August 2003

Ask the Author

Copyright by American Planning Association


Ask the Author About Zoning Affordability

Here are reader questions answered by Lynn M. Ross, author of the August Zoning News article, "Zoning Affordability: The Challenges of Inclusionary Housing."

Question from Andy Schiffrin, Santa Cruz, California:
Is there any decent data comparing the success of inclusionary housing programs that allow in-lieu fees versus those that don't in producing affordable units over time, and particularly units for lower income people? If there is such data, what does it show?

Answer from author Lynn M. Ross:
That is an excellent question. Unfortunately, I am not aware of any data of that nature. As I mentioned in the article, there is no definitive study of inclusionary programs across the country.
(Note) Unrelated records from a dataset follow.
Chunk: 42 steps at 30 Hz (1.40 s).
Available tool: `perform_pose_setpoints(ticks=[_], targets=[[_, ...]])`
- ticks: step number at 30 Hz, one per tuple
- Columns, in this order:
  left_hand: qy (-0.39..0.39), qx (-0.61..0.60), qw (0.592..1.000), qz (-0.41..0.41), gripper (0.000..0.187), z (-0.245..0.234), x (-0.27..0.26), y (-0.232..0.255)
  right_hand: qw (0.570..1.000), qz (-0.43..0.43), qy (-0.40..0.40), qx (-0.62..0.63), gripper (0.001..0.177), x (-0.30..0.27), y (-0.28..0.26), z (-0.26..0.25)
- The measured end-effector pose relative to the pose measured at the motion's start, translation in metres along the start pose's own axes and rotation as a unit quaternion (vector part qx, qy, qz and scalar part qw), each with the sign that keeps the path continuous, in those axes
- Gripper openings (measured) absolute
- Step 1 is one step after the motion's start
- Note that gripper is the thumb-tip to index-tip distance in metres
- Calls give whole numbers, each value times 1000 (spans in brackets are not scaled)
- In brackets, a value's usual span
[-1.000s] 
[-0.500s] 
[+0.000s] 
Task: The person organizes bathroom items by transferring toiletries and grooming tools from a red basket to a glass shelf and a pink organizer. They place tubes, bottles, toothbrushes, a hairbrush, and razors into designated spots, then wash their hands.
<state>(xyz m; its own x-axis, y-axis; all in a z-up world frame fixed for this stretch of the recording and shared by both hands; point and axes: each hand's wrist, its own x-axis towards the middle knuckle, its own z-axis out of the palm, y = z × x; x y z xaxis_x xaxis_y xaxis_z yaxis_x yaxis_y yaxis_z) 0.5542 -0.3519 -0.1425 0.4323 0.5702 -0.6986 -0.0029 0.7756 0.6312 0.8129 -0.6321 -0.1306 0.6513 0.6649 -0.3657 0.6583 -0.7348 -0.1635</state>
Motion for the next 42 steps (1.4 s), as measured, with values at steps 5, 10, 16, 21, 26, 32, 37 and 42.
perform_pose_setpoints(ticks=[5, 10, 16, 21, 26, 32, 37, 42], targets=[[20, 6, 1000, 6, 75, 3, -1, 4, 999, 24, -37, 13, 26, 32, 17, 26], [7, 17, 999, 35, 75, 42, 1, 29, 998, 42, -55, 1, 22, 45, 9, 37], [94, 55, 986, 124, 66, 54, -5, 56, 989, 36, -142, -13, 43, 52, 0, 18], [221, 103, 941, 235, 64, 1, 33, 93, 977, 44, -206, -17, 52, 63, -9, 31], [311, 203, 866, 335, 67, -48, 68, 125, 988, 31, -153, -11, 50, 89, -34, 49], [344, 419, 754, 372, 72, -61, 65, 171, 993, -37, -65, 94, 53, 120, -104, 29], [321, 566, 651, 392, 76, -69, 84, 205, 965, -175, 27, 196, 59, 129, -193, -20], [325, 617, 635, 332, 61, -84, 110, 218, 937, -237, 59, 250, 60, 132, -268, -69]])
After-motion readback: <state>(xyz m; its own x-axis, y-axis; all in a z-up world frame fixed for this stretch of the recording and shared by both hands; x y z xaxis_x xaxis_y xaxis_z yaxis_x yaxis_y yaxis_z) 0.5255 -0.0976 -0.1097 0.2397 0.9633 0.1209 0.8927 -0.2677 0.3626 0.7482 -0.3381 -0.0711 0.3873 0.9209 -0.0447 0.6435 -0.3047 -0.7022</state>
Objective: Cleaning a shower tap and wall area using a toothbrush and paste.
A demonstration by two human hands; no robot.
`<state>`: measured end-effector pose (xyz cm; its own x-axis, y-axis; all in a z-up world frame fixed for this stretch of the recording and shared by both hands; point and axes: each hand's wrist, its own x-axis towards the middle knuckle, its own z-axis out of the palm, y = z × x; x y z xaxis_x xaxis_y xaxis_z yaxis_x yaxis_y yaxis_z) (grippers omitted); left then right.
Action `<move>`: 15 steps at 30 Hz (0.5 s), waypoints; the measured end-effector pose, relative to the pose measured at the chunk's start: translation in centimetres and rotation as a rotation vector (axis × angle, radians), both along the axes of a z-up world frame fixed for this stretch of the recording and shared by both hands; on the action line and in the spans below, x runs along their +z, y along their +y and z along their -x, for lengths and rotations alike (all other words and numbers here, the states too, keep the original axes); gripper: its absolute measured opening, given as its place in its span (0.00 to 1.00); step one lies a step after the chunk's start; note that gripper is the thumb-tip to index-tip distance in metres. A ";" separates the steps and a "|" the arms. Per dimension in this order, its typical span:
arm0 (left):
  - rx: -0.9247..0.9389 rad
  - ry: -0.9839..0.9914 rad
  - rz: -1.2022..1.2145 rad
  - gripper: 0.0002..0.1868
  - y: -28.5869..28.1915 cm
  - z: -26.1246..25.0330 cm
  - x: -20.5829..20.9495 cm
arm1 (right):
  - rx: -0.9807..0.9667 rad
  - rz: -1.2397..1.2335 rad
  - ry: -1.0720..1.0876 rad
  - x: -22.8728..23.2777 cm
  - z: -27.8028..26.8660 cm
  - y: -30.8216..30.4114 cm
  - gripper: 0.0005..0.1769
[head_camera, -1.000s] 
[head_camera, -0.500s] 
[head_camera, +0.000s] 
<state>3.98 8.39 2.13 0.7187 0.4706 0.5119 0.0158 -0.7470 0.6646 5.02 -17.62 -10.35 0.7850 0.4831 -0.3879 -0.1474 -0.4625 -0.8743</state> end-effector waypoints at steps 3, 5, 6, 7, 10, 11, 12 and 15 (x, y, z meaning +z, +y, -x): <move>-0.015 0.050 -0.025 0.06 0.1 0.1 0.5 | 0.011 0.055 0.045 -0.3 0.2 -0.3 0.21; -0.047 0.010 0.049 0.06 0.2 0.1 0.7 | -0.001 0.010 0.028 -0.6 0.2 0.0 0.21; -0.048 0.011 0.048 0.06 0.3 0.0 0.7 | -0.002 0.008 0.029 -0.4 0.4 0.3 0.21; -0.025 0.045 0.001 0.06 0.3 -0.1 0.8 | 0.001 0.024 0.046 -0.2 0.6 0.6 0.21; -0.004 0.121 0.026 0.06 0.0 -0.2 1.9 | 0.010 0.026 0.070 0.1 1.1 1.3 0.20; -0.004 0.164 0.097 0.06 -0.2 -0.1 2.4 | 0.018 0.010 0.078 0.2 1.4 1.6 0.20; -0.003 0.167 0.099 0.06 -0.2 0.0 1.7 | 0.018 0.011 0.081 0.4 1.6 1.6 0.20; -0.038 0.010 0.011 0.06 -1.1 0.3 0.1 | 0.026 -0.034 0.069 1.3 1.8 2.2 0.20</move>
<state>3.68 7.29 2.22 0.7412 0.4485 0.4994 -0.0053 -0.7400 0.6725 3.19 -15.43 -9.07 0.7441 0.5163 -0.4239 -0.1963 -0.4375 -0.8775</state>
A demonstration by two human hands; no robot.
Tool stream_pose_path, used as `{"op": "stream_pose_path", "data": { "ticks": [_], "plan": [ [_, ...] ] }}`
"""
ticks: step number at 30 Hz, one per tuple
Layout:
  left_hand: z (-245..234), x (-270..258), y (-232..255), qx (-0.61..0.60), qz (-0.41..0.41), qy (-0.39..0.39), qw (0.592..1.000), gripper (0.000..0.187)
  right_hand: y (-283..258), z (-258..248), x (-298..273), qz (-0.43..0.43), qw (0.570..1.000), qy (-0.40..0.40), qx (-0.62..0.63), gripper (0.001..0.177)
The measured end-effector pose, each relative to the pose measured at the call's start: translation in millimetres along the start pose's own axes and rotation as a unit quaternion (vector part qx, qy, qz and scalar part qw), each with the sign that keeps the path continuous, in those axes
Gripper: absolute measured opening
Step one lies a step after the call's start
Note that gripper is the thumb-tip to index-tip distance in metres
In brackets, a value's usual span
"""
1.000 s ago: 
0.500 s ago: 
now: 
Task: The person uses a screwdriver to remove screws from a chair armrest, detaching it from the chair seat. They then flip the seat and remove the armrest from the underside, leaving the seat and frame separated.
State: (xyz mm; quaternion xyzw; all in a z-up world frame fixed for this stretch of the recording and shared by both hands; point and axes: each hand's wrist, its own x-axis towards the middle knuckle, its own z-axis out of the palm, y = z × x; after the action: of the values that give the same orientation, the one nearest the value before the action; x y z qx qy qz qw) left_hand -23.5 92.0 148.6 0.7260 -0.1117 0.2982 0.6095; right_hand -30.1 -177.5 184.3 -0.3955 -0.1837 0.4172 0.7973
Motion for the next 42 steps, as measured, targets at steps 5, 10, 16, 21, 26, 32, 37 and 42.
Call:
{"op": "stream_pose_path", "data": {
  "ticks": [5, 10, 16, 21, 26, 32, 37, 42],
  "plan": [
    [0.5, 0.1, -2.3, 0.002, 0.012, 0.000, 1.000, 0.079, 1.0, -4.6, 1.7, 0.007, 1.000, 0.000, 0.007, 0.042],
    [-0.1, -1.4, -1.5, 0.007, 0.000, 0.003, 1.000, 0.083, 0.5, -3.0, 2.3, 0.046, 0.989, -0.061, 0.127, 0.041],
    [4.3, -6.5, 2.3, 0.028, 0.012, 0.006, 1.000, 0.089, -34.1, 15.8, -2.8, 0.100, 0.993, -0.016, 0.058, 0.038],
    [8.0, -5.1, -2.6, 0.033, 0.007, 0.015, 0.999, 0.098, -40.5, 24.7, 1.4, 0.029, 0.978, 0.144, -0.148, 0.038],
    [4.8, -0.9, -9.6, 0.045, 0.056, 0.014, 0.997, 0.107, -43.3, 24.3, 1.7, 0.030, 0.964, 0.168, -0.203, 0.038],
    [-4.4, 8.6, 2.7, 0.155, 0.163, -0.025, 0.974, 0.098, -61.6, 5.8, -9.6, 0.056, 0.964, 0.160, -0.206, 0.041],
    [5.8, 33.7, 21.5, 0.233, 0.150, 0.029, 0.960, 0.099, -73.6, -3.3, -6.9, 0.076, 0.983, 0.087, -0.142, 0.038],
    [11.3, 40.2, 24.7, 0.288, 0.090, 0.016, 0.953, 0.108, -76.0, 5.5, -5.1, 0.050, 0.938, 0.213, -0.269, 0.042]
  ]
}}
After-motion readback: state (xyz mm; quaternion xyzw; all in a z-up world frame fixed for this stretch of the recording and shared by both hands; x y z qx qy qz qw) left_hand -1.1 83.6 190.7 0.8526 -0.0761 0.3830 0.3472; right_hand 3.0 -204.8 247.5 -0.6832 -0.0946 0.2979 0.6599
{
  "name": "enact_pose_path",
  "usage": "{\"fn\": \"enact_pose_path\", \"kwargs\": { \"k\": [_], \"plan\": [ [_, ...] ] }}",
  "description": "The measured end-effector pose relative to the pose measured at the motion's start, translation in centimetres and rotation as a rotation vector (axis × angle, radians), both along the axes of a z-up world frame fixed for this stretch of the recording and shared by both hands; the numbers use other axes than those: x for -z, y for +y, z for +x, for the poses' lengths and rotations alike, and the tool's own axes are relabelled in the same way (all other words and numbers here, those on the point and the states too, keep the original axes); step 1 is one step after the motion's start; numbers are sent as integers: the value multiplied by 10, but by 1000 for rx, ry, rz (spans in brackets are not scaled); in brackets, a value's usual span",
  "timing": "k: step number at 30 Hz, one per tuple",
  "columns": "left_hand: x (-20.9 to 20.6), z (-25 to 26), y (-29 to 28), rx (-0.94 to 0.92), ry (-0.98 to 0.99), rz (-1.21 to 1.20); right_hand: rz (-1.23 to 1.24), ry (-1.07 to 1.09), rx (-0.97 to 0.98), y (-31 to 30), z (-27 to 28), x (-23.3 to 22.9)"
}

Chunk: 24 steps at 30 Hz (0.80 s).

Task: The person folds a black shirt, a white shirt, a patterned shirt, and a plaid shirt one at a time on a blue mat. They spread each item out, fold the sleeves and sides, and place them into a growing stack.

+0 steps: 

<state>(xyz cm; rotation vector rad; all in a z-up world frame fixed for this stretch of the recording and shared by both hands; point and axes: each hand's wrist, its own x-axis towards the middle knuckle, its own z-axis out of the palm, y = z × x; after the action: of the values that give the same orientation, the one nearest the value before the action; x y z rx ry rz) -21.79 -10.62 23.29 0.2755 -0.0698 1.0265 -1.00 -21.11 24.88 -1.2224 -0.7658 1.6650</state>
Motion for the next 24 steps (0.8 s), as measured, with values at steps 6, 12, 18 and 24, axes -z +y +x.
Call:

What I can say from my own review of a variety of ordinances is that many jurisdictions do allow for in-lieu payments albeit usually with restrictions. There are benefits to having an in-lieu option available. Some developers may prefer to make in-lieu payments rather than build the affordable units on-site. A jurisdiction may also find it easier to build political support for regulations that include a cash payment in-lieu option. In-lieu payments can, in some cases, help generate more units than building on-site. For instance, the in-lieu fee generated by an affordable unit in a high-end development might be leveraged to create several units elsewhere in the community. A cash payment can also make sense for small developments that will not yield a significant number of affordable units.

However, the decision to allow for payment instead of construction should not be taken lightly. Keep in mind that in-lieu payments are often made at the time building permits are pulled for individual lots within a development. It may take a few or even several years depending on the size of the development for all of the in-lieu fees to be paid. Once the fees are collected, the task of actually building the affordable units still remains. Also, allowing developers to cash out might hinder your ability to integrate affordable units throughout the community. If you do decide to include an in-lieu option, be sure that fee is set at an amount that will fully cover the development of affordable units at another location. You will also need to ensure that you have a mechanism, such as a housing trust fund, in place to collect, manage and administer the funds.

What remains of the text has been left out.